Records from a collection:
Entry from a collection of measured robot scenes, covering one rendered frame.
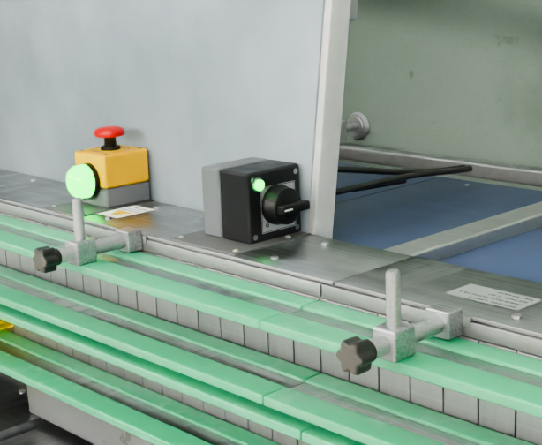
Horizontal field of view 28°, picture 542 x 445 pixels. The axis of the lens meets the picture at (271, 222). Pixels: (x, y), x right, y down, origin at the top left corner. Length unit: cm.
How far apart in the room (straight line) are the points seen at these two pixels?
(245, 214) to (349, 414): 30
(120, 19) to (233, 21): 23
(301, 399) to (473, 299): 18
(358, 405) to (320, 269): 16
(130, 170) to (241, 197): 28
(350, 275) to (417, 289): 8
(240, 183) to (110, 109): 37
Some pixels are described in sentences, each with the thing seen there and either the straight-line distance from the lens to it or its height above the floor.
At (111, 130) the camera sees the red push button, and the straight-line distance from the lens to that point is 145.
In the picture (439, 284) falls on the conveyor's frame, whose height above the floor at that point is 82.
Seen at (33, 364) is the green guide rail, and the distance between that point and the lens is 147.
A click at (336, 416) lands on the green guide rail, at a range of 99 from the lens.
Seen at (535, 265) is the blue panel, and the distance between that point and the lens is 119.
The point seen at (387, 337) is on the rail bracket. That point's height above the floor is 97.
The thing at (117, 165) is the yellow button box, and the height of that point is 80.
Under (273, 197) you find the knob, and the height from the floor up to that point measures 81.
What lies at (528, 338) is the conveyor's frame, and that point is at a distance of 93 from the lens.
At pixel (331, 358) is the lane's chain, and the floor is 88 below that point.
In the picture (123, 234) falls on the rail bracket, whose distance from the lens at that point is 128.
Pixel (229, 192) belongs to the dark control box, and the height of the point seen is 83.
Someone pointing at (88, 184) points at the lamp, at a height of 84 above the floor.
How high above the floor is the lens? 161
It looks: 41 degrees down
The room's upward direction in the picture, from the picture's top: 104 degrees counter-clockwise
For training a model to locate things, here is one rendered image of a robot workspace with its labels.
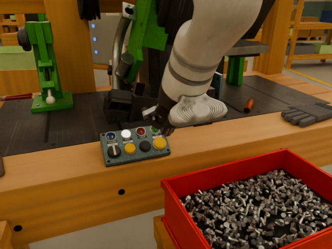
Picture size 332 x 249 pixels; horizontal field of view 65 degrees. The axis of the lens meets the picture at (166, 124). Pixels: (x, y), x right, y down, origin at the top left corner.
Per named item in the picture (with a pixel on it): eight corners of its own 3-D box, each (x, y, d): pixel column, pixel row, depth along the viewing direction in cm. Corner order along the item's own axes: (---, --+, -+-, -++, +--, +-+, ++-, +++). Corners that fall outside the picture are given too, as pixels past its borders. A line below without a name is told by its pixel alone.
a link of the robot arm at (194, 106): (171, 129, 38) (181, 104, 32) (151, 70, 43) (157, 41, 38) (225, 119, 40) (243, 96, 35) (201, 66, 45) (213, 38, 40)
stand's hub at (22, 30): (30, 53, 80) (24, 27, 77) (19, 53, 79) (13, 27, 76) (32, 49, 86) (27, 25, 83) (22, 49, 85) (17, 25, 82)
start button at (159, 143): (167, 148, 60) (168, 146, 59) (155, 150, 59) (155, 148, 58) (163, 137, 61) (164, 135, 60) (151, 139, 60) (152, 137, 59)
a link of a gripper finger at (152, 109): (158, 96, 45) (166, 101, 47) (139, 109, 47) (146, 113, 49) (162, 107, 44) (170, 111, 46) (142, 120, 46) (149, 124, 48)
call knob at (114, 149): (121, 156, 57) (121, 154, 56) (109, 158, 56) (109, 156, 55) (118, 145, 58) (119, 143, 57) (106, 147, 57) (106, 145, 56)
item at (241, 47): (267, 57, 65) (269, 45, 63) (210, 62, 60) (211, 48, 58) (197, 38, 98) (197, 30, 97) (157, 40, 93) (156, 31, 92)
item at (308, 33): (307, 37, 984) (311, 16, 952) (322, 40, 913) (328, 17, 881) (278, 38, 960) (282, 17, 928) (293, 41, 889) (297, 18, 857)
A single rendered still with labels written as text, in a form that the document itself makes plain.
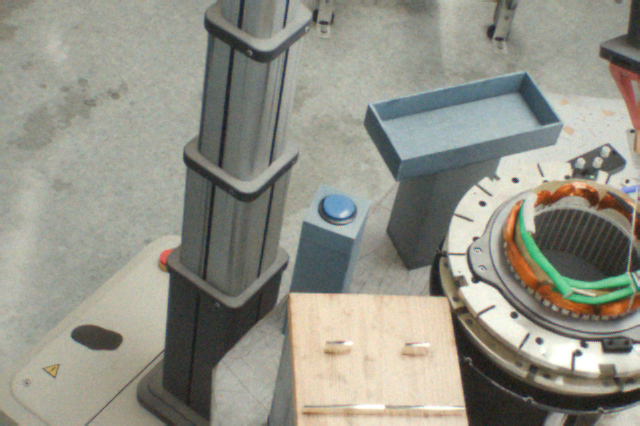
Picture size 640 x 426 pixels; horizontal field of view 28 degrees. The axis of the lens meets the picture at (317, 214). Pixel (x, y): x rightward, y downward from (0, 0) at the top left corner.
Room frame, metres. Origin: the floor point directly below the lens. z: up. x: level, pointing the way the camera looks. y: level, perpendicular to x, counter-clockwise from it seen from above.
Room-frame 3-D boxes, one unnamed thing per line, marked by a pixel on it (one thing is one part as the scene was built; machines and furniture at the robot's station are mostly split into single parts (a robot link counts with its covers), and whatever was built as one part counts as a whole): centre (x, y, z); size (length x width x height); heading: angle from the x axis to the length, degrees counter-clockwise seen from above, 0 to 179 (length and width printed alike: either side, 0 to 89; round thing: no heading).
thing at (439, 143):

• _TASK_: Copy out the data above to the letter, and keep every picture out of it.

• _SOLUTION_:
Entry from a collection of measured robot scenes, covering one rendered frame.
Horizontal field of view 28°, picture 542 x 445 pixels. The axis of the lens meets the picture at (271, 222). Pixels: (x, y), x right, y down, origin at the top left corner. Length unit: cm.
How far apart in the room (straight line) are the points seen at these two pixels?
(245, 214) to (349, 414): 30
(120, 19) to (233, 21): 23
(301, 399) to (473, 299): 18
(358, 405) to (320, 269): 16
(130, 170) to (241, 197): 28
(350, 275) to (417, 289): 8
(240, 183) to (110, 109): 37
Some pixels are described in sentences, each with the thing seen there and either the straight-line distance from the lens to it or its height above the floor.
At (111, 130) the camera sees the red push button, and the straight-line distance from the lens to that point is 145.
In the picture (439, 284) falls on the conveyor's frame, whose height above the floor at that point is 82.
Seen at (33, 364) is the green guide rail, and the distance between that point and the lens is 147.
A click at (336, 416) lands on the green guide rail, at a range of 99 from the lens.
Seen at (535, 265) is the blue panel, and the distance between that point and the lens is 119.
The point seen at (387, 337) is on the rail bracket. That point's height above the floor is 97.
The thing at (117, 165) is the yellow button box, and the height of that point is 80.
Under (273, 197) you find the knob, and the height from the floor up to that point measures 81.
What lies at (528, 338) is the conveyor's frame, and that point is at a distance of 93 from the lens.
At pixel (331, 358) is the lane's chain, and the floor is 88 below that point.
In the picture (123, 234) falls on the rail bracket, whose distance from the lens at that point is 128.
Pixel (229, 192) belongs to the dark control box, and the height of the point seen is 83.
Someone pointing at (88, 184) points at the lamp, at a height of 84 above the floor.
How high above the floor is the lens? 161
It looks: 41 degrees down
The room's upward direction in the picture, from the picture's top: 104 degrees counter-clockwise
For training a model to locate things, here is one rendered image of a robot workspace with its labels.
Picture size 332 x 249 pixels; horizontal field of view 65 degrees. The axis of the lens meets the picture at (166, 124). Pixels: (x, y), x right, y down, origin at the top left corner.
Per named item in the picture (with a pixel on it): eight corners of its own 3-D box, each (x, y, d): pixel column, pixel row, depth along the viewing direction in cm. Corner order along the item's own axes: (---, --+, -+-, -++, +--, +-+, ++-, +++). Corners that fall outside the picture are given too, as pixels past its borders. A line below without a name is told by its pixel alone.
a link of the robot arm at (194, 106): (171, 129, 38) (181, 104, 32) (151, 70, 43) (157, 41, 38) (225, 119, 40) (243, 96, 35) (201, 66, 45) (213, 38, 40)
stand's hub at (22, 30): (30, 53, 80) (24, 27, 77) (19, 53, 79) (13, 27, 76) (32, 49, 86) (27, 25, 83) (22, 49, 85) (17, 25, 82)
start button at (159, 143): (167, 148, 60) (168, 146, 59) (155, 150, 59) (155, 148, 58) (163, 137, 61) (164, 135, 60) (151, 139, 60) (152, 137, 59)
a link of a gripper finger at (152, 109): (158, 96, 45) (166, 101, 47) (139, 109, 47) (146, 113, 49) (162, 107, 44) (170, 111, 46) (142, 120, 46) (149, 124, 48)
call knob at (114, 149): (121, 156, 57) (121, 154, 56) (109, 158, 56) (109, 156, 55) (118, 145, 58) (119, 143, 57) (106, 147, 57) (106, 145, 56)
item at (241, 47): (267, 57, 65) (269, 45, 63) (210, 62, 60) (211, 48, 58) (197, 38, 98) (197, 30, 97) (157, 40, 93) (156, 31, 92)
item at (308, 33): (307, 37, 984) (311, 16, 952) (322, 40, 913) (328, 17, 881) (278, 38, 960) (282, 17, 928) (293, 41, 889) (297, 18, 857)
A single rendered still with labels written as text, in a form that the document itself makes plain.
Picture size 640 x 426 pixels; horizontal field of view 28 degrees. The axis of the lens meets the picture at (317, 214). Pixel (x, y): x rightward, y downward from (0, 0) at the top left corner.
Room frame, metres. Origin: the floor point directly below the lens. z: up. x: level, pointing the way the camera looks. y: level, perpendicular to x, counter-clockwise from it seen from above.
Room-frame 3-D boxes, one unnamed thing per line, marked by a pixel on it (one thing is one part as the scene was built; machines and furniture at the robot's station are mostly split into single parts (a robot link counts with its covers), and whatever was built as one part counts as a whole): centre (x, y, z); size (length x width x height); heading: angle from the x axis to the length, degrees counter-clockwise seen from above, 0 to 179 (length and width printed alike: either side, 0 to 89; round thing: no heading).
thing at (439, 143):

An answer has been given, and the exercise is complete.